Женщина невольно обернулись к этажерке. Ей представились тетради нот с этим именем на обложках. Они из предосторожности лежали вместе с другими советскими песнями на нижней полке под томами «школ» и сборников гамм.

Командир опять спросил что-то. Она услышала только ответ старика.

— Я слишком поздно выехал из Киева. Дорогу уже перерезали, и пришлось возвращаться. Я не мог играть и писать для немцев. Некоторые сумели. Говорили, что надо себя заставить, что музыка — не политика. Я не мог, а в Киеве был голод. Я ушел.

Наконец хозяйка разобрала, что говорил командир.

— Это будет наша любимая песня. Конечно, мы передадим ее другим отрядам.
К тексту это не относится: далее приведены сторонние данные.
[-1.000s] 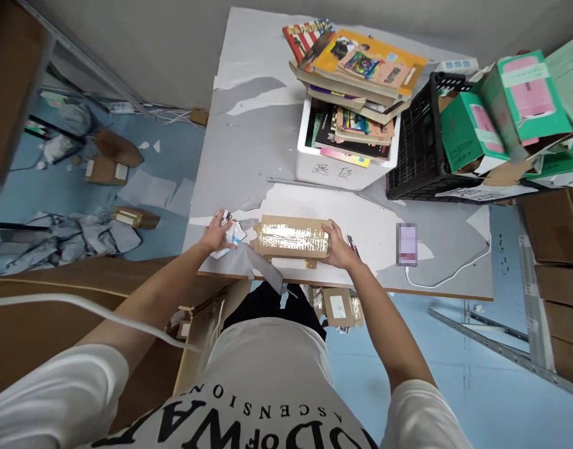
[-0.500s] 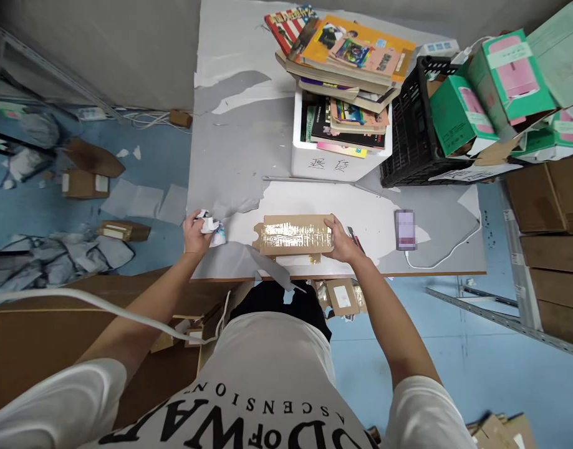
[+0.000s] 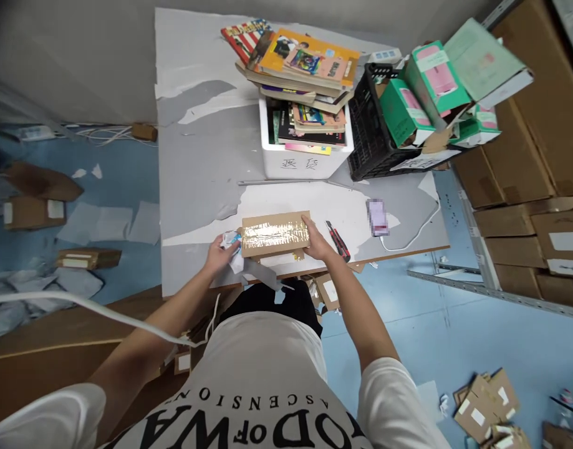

Он повернулся к остальным. И следа недавней расслабленности не было в движениях, в голосе:

— Что ж, хватит, товарищи, отдыхать. Передайте командирам рот — выход через сорок минут. Пришлите сюда запевалу и баяниста. Надо разучить марш.

...Через сорок минут отряд уходил. Командир стоял с рукой, замотанной сверху теплым платком. Старик растроганно улыбался.

— Прощайте, товарищ. Если б вы знали, как я рад...

Командир усмехнулся:

— До свидания, товарищ Петров. Скоро встретимся. Приедем за новыми песнями.

Он обернулся к хозяйке, голос стал жестче.

— Никому ни слова о том, что тут было. Вы отвечаете за товарища Петрова.

Он будто невзначай тронул курок автомата, вышел на улицу, где в морозной лунности храпели кони, вполголоса переругивались усталые люди. Хозяйка вышла следом.

Отряд, подчинившись тихой команде, тронулся к лесу. Неожиданно донесся голос запевалы. Женщина бросилась к командиру:

— Что они делают? Услышать могут... В соседнем селе немцы.

Командир:

— Пусть слушают. Больше бояться будут.

Он вскочил в седло, резанул коня плеткой.

Под копытами звенела мерзлая земля. Все дальше по лесной просеке уходил этот звон, и долго еще слышалась мелодия песни, песни гнева, мужества и борьбы.